Sé que me van a matar, apestan a alcohol y el de enfrente tiene una botella de cerveza en la mano derecha y una pipa de crack. El que está a mi lado tiene la boca hedionda, está muy cerca y muevo la cabeza porque siento asco: “No me rechaces cabrona porque igual te voy a meter el bicho en la boca antes de matarte, te lo voy a seguir metiendo mientras agonizas para que te vayas bien llenita de mí pal otro lado”.
Lo escupo y le pido que me mate, lo provoco para que acabe pronto la tortura, porque esta muerte no puede ser peor que las otras, no quiero esperar a sentir que además me violan y me humillan. Juré que nunca más dejaría que me maltratasen. ¡Maldita sea!
Me muerde la mejilla izquierda, duele. Lo tengo casi sobre mí, no puedo moverme, se me escapa un grito adolorido, pero nadie me oye. No estamos lejos de donde me secuestraron, todo pasa de prisa. El de enfrente le dice que lo coja suave y que no me mate, que quiere metérmelo viva: “Esta cabrona me está retando, avanza”, le dice el muchachito.
El carro se detiene. El de enfrente se baja y se monta en la parte de atrás. Me sientan y puedo ver dónde estamos. Seguimos en el barrio, es el estacionamiento frente a un colmado en Río Piedras. Estamos entre vagones y nadie nos verá, porque ese colmado es de gente adventista y no abre los sábados. Ni siquiera vendrán los feligreses que dejan sus carros allí para ir a la iglesia evangélica que está del otro lado de la calle. Ellos conocen dónde están, y cómo se vive aquí, este también es su barrio.

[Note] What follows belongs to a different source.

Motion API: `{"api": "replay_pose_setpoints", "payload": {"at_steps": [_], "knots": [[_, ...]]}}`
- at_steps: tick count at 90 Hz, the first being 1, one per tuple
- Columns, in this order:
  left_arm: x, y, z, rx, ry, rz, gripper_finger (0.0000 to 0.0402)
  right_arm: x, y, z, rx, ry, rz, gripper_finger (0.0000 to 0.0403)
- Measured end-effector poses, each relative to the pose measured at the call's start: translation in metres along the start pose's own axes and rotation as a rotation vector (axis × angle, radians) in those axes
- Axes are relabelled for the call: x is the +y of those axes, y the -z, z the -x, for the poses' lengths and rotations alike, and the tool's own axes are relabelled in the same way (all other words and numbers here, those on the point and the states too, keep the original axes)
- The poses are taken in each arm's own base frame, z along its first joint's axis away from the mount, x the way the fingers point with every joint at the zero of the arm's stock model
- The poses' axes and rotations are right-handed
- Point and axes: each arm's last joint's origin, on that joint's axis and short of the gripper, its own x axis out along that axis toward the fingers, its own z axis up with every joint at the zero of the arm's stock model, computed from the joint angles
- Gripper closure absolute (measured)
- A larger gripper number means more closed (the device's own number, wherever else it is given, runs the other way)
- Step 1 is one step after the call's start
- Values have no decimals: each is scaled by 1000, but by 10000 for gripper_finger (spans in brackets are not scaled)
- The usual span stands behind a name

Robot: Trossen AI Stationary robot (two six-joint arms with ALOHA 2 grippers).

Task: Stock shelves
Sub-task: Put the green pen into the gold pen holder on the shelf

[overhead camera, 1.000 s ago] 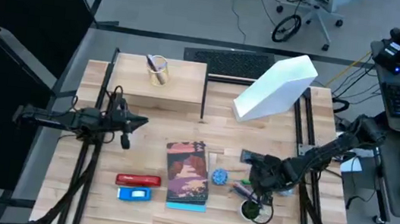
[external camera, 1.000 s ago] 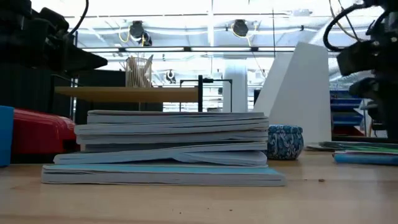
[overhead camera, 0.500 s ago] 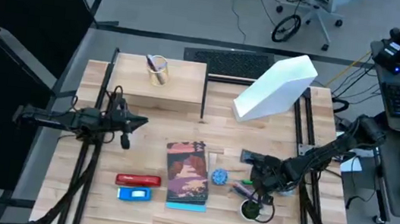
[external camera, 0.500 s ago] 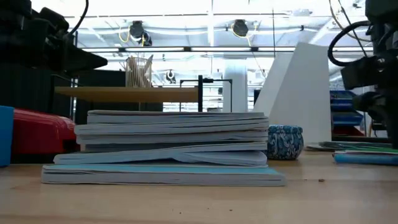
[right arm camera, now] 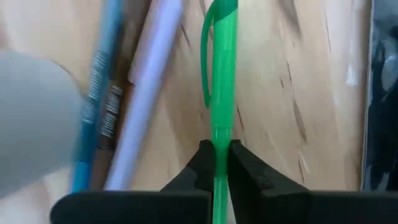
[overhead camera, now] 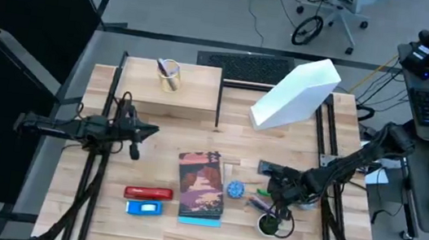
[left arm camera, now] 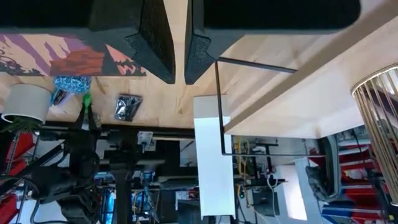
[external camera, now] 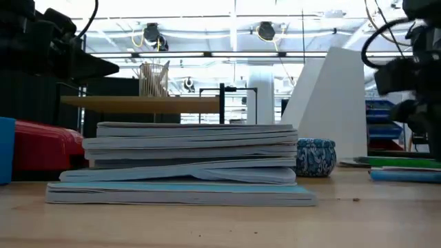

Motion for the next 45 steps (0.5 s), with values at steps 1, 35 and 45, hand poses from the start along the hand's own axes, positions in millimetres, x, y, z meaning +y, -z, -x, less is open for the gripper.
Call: {"api": "replay_pose_setpoints", "payload": {"at_steps": [1, 35, 45], "knots": [[0, 0, 0, 0, 0, 0, 379, 0, 0, 1, -2, -3, 0, 399], [0, 0, 0, 0, 0, -1, 379, -8, -9, 28, -135, -99, -77, 401], [0, 0, 0, 0, 0, -1, 379, -14, -22, 37, -244, -138, -101, 401]]}}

Trato de forcejear un poco pero eso intensifica la tortura, me golpeo contra la ventanilla y sobre el mordisco en la mejilla izquierda, vuelvo a gritar. Me tocan y me arrancan la ropa. Me toquetean y me besuquean el cuerpo. El muchachito me sube sobre él y me penetra. Duele. El otro está por detrás, intentando sodomizarme pero trato de zafarme. Son cuatro manos y dos bocas sobre mí; siento asco y dolor. Tengo el ritmo acelerado y la respiración entrecortada, esta vez no es un ataque de pánico, es terror.
Me llegan imágenes de otras muertes, y el recuerdo de la relación con Él. Esta duele menos: veo mi rostro hinchado por el llanto, recuerdo los desaires, los regaños, el desamor y mi incapacidad para salir de allí. El segundo me penetra por detrás, me embiste con fuerza, grito, se me desgarra el cuerpo. Ya no puedo salir de allí, estoy atrapada entre dos cuerpos amorfos y sudados. El de atrás me lame el cuello mientras jadea.

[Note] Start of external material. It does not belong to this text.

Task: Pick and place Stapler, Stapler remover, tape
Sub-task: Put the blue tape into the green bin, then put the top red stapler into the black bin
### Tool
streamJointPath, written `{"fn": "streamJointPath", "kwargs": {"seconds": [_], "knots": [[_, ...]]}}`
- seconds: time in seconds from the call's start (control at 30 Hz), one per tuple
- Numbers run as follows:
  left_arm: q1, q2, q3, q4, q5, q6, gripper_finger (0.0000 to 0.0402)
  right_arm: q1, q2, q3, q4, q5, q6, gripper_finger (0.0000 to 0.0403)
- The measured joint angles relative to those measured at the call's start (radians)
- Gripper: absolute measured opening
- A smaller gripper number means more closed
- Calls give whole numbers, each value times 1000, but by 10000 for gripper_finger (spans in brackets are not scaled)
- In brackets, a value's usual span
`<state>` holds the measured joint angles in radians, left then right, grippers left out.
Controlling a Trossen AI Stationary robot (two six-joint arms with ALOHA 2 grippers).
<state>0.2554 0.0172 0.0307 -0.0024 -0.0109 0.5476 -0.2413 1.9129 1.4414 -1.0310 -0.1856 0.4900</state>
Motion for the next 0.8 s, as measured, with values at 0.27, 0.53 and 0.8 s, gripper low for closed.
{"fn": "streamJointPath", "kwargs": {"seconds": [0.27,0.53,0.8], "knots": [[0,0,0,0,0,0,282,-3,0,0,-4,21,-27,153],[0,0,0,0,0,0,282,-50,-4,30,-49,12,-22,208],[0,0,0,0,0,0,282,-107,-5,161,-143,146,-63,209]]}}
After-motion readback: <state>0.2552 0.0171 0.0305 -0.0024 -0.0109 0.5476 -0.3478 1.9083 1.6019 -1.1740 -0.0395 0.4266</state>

Me rindo, dejo que ocurra, esta muerte no es peor que las otras.
El filo de la cuchilla entra por mi axila izquierda, cerca del corazón y siento que me perfora; duele, pero no tanto. Siento sus risas mientras la sangre caliente me moja el costado, baja y lo baña todo.
Sé que no puedo escapar y que me estoy muriendo, pero esta vez duele menos…
Mara
Es sábado y llego caminando hasta el pueblo. Son tiempos de pandemia y desde que comenzó todo, evito estar en espacios cerrados. Sin embargo, para estos días estar en la calle tampoco es buena idea porque nos están matando. Me refiero a que nos están quitando la vida física porque a mi edad ya nos han matado por dentro y vuelto a matar, pero de eso hablamos más adelante.
Me veo cocinando, preparando el caldo con esmero pues esa es la base de la sopa. Tengo una bata color naranja y me seco el sudor con la manga de esta. Es domingo y todos los domingos cocino para Él; sopa de pollo, siempre sopa de pollo. Porque con Él, los días se repiten cual imágenes frente a un espejo. Josué es casi adolescente y llevo siete años haciendo sopa de pollo todos los domingos.